A Itália do início do Século XVI era um país próspero, de exaltações extremadas como só os italianos as sabem ter. Havia os artistas para as exprimir, como Leonardo da Vinci (1452-1519), Miguel Ângelo (1475-1564) ou Rafael (1483-1520), mas sobretudo, havia a prosperidade acumulada nos soberanos para lhes pagar para produzirem as obras que hoje nos maravilham. E esses soberanos eram também gente muito interessante, como o Papa Júlio II (1443-1513), aqui pintado por Rafael, que tem um percurso político muito diferente do de avozinho reflexivo com que aparece neste retrato abaixo.
Foi um Papa que se coligou com a França, a Espanha e o Império para derrotar Veneza (1508-1510), para pouco depois refazer as alianças, reunindo-se à Espanha e a Veneza (abaixo, o retrato majestoso do Doge Loredan (1436-1521), de Giovanni Bellini) na promoção da expulsão dos franceses da península italiana (1511-1513). É que esta é também a Itália de Nicolau Maquiavel (1469-1527) e de O Príncipe, que foi escrito em 1513, mas só publicado em 1532. Tudo era muito fluído, reversível, como os preceitos que Maquiavel recomendava a Lourenço II de Médici (1492-1519), senhor de Florença.

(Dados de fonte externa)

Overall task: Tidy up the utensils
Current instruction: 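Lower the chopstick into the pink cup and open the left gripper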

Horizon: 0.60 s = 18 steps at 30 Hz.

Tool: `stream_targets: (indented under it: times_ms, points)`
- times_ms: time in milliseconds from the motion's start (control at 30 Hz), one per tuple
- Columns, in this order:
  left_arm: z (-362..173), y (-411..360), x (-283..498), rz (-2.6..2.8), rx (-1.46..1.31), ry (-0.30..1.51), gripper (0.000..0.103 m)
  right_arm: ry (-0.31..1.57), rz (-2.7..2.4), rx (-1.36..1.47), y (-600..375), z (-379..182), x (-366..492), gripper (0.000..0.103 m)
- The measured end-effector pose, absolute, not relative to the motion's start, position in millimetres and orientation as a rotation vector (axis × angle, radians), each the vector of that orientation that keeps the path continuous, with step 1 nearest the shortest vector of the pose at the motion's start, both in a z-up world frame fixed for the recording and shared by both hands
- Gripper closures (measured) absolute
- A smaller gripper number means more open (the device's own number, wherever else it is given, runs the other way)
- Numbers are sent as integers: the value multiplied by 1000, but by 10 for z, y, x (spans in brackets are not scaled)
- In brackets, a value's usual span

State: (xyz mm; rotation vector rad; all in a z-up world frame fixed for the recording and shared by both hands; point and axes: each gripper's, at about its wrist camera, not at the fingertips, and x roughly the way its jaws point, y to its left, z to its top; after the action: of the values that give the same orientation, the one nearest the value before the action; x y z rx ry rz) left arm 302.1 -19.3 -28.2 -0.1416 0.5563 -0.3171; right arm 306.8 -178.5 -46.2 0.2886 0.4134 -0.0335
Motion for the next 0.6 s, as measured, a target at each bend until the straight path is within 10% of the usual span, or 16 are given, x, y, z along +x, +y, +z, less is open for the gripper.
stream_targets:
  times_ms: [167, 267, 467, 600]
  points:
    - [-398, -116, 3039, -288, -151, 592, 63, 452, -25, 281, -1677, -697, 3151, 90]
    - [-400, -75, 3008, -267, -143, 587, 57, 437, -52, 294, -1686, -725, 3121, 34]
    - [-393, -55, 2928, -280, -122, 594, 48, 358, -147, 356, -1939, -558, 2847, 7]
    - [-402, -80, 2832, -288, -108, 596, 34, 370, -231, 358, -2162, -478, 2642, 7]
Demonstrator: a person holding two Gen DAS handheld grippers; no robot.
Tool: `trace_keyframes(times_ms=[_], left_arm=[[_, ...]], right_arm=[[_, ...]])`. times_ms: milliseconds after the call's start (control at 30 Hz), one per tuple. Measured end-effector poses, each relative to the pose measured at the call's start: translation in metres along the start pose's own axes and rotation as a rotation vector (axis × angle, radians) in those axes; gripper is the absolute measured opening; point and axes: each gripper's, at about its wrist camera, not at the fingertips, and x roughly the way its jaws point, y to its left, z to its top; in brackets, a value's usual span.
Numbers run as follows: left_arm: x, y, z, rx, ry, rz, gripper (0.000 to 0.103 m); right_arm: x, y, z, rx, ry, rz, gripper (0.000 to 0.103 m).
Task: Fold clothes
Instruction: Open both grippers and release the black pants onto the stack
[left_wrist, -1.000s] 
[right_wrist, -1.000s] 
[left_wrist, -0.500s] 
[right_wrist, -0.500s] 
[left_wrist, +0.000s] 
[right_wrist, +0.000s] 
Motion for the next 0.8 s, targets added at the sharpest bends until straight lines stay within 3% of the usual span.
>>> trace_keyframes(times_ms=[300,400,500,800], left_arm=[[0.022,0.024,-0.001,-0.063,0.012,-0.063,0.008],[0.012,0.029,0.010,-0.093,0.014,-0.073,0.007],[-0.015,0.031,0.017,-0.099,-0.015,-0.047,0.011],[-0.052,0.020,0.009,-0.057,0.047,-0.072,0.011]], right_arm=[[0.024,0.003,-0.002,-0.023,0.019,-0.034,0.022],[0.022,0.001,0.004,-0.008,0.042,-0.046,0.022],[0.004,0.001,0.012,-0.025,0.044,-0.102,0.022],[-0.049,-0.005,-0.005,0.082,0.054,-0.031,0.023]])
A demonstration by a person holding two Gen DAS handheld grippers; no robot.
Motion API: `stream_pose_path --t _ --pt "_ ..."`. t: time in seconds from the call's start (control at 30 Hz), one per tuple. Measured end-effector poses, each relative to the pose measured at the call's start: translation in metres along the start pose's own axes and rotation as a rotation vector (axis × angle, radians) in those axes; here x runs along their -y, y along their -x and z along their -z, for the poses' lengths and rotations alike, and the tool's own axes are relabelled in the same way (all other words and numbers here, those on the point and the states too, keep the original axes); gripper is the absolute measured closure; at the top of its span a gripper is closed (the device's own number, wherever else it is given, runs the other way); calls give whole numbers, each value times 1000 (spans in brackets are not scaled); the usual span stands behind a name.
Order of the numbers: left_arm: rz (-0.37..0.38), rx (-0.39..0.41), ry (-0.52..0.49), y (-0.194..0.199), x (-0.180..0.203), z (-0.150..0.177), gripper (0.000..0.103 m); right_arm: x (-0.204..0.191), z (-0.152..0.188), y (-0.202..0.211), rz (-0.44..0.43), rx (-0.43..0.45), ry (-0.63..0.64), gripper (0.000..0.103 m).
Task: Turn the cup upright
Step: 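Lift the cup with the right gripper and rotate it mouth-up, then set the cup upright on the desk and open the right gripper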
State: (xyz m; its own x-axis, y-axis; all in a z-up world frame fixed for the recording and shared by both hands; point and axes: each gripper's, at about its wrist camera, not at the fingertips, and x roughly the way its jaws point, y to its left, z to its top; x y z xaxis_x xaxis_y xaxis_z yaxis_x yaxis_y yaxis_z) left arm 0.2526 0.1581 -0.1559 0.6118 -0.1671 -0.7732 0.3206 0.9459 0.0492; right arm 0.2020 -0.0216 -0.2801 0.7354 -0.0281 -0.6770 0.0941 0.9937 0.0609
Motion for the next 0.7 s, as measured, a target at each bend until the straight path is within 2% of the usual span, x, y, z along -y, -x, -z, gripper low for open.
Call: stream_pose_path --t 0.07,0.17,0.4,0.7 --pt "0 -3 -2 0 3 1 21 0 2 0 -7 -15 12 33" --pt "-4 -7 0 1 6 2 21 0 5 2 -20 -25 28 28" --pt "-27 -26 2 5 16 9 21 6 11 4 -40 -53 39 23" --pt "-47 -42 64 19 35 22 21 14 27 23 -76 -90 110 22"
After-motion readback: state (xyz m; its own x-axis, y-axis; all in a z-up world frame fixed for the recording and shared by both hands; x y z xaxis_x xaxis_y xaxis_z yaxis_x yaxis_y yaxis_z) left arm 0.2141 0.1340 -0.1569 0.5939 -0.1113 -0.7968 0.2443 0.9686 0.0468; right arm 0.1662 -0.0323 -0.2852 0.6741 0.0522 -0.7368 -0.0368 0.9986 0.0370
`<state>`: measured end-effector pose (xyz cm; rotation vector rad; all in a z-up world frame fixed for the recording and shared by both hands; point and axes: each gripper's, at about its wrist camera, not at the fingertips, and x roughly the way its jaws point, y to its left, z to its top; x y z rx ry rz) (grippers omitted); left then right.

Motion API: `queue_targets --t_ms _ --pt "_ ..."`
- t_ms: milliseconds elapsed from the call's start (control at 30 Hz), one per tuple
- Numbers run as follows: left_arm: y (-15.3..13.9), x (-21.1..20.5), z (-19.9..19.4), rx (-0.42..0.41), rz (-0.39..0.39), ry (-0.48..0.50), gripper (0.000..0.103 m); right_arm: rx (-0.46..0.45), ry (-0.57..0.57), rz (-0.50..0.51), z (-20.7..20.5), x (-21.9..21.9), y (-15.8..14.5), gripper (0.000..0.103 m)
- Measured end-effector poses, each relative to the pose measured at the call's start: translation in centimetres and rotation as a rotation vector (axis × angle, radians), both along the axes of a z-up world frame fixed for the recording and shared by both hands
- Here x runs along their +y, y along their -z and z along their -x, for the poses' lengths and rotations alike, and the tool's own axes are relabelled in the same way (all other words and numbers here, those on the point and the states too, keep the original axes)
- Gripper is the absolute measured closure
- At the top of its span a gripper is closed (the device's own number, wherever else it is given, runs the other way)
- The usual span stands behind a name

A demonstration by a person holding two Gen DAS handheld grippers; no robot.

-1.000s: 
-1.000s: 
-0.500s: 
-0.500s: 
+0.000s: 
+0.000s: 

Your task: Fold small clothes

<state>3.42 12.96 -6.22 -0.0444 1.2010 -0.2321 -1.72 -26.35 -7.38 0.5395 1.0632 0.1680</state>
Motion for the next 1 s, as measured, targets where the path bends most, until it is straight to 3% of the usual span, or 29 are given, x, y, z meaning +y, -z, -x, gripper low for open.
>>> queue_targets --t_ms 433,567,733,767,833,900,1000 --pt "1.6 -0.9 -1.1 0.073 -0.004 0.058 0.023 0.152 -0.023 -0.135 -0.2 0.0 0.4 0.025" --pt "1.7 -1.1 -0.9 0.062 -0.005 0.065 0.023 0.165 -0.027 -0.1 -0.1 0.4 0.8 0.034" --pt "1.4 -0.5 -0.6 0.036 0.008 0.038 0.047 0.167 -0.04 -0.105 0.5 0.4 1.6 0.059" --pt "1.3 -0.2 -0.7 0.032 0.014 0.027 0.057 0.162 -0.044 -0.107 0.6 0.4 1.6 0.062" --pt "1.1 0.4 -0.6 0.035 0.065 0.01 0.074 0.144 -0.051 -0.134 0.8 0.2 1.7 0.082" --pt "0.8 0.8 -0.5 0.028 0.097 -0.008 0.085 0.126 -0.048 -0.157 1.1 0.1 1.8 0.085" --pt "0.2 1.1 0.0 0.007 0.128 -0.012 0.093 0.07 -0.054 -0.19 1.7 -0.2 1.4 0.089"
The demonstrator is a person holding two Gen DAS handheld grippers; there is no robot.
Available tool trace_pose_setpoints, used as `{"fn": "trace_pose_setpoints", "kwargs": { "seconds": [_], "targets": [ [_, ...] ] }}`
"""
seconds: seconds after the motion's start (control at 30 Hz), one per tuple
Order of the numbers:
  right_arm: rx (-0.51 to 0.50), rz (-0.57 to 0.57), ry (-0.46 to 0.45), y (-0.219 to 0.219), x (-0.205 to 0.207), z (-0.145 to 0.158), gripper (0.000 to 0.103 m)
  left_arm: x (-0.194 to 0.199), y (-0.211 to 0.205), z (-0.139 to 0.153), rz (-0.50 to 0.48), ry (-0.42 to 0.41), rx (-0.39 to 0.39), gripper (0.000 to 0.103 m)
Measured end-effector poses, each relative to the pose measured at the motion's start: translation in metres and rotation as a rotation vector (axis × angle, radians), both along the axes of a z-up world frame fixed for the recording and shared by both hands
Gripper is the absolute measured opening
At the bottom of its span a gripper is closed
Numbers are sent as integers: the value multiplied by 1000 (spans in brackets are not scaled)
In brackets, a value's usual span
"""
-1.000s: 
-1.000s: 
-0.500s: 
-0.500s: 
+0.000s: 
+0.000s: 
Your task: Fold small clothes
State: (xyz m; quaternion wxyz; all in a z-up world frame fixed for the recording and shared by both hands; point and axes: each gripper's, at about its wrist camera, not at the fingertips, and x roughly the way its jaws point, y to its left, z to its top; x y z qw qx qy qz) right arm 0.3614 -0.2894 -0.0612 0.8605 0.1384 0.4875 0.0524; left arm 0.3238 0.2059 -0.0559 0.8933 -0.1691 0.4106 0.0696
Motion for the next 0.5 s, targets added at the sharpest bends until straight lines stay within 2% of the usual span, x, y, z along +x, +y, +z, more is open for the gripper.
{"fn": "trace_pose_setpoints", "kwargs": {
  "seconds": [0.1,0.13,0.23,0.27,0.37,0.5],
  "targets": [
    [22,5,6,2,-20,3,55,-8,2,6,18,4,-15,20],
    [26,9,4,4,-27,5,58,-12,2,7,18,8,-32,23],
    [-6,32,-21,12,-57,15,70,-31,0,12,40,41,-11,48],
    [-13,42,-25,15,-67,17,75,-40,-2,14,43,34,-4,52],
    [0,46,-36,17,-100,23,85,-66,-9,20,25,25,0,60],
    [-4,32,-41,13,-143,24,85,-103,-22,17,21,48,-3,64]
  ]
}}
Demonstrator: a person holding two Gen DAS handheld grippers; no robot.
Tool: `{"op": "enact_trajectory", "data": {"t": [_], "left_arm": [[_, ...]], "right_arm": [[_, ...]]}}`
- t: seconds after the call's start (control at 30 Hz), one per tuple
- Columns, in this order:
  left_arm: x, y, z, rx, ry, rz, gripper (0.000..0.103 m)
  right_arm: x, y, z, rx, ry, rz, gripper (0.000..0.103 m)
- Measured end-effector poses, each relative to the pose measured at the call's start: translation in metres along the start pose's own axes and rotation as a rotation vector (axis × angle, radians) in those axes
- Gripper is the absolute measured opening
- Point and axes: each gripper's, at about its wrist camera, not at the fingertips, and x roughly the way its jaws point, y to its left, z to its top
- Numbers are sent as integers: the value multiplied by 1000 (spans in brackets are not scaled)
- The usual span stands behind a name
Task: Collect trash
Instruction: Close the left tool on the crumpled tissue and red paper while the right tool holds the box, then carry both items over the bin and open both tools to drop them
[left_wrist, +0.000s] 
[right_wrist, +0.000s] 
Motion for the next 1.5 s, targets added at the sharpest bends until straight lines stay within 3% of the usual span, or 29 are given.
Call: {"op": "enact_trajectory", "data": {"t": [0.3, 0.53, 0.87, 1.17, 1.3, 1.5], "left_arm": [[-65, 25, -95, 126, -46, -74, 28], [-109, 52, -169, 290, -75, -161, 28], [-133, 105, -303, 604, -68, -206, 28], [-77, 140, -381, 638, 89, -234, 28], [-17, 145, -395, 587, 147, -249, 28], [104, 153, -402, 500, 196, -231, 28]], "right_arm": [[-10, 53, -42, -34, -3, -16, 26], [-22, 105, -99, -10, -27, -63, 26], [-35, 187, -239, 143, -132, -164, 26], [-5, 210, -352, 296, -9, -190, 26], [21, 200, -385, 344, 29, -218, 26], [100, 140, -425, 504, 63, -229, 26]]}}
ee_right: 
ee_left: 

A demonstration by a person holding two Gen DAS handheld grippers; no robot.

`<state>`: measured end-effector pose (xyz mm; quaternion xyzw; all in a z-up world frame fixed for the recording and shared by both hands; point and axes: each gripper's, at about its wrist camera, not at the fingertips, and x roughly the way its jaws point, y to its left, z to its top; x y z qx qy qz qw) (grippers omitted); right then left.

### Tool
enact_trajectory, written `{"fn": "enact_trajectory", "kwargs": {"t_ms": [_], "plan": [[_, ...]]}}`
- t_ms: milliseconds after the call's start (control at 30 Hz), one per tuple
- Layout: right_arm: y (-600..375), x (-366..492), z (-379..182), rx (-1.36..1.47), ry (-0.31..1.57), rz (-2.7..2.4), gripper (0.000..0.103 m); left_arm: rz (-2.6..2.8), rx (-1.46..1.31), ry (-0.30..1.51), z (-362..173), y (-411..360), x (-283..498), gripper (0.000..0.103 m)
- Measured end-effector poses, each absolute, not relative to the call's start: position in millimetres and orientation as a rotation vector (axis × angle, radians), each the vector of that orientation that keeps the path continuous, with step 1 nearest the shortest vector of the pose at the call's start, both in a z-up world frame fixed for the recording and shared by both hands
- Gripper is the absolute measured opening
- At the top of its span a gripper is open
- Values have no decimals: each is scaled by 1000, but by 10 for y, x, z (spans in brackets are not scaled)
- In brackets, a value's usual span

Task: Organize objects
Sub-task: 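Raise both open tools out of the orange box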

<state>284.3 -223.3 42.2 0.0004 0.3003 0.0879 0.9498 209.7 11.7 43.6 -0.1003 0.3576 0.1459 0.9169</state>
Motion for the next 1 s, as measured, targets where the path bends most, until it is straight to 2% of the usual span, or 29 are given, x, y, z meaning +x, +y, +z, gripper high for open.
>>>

Até as bases económicas onde assentava tanta prosperidade eram fluidas e estavam prestes a sofrer uma transformação, essa sim irreversível, quando os portugueses descobriram o caminho marítimo para a Índia em 1498 com Vasco da Gama e transferiram o grosso do tráfego comercial da Europa com o Oriente para a sua orla Atlântica, num dos primeiros episódios modernos documentados de deslocalização das empresas devido à globalização… Com os recursos financeiros a diminuirem, a dinâmica para a unidade italiana que fora criada por Júlio II extinguiu-se praticamente com ele em 1513.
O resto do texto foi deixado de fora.